▸ EXERCISE AIM
Reproduce the whole of the data exactly.

···

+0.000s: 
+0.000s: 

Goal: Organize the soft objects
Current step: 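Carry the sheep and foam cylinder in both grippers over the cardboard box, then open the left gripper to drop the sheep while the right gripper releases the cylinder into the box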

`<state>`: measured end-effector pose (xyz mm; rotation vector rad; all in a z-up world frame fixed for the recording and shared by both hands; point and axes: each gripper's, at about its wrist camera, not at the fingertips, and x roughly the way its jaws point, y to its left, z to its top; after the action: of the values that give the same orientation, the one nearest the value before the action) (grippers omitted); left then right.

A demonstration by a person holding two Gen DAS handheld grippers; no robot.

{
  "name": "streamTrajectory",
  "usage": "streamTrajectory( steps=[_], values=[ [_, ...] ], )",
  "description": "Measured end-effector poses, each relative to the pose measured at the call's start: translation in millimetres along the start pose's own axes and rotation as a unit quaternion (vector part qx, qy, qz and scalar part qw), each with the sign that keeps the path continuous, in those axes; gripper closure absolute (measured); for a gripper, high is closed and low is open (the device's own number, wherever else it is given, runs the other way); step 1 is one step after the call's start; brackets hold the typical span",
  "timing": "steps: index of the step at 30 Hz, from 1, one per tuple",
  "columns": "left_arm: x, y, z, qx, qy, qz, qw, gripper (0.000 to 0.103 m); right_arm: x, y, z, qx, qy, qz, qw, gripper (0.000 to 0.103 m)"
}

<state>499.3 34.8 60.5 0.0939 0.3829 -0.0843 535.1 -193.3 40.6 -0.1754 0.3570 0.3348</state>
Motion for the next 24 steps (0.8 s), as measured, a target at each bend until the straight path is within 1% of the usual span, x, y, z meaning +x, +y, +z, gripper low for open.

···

▸ SOLUTION FOR THIS EXERCISE
+0.000s: 
+0.000s: 

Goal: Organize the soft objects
Current step: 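Carry the sheep and foam cylinder in both grippers over the cardboard box, then open the left gripper to drop the sheep while the right gripper releases the cylinder into the box
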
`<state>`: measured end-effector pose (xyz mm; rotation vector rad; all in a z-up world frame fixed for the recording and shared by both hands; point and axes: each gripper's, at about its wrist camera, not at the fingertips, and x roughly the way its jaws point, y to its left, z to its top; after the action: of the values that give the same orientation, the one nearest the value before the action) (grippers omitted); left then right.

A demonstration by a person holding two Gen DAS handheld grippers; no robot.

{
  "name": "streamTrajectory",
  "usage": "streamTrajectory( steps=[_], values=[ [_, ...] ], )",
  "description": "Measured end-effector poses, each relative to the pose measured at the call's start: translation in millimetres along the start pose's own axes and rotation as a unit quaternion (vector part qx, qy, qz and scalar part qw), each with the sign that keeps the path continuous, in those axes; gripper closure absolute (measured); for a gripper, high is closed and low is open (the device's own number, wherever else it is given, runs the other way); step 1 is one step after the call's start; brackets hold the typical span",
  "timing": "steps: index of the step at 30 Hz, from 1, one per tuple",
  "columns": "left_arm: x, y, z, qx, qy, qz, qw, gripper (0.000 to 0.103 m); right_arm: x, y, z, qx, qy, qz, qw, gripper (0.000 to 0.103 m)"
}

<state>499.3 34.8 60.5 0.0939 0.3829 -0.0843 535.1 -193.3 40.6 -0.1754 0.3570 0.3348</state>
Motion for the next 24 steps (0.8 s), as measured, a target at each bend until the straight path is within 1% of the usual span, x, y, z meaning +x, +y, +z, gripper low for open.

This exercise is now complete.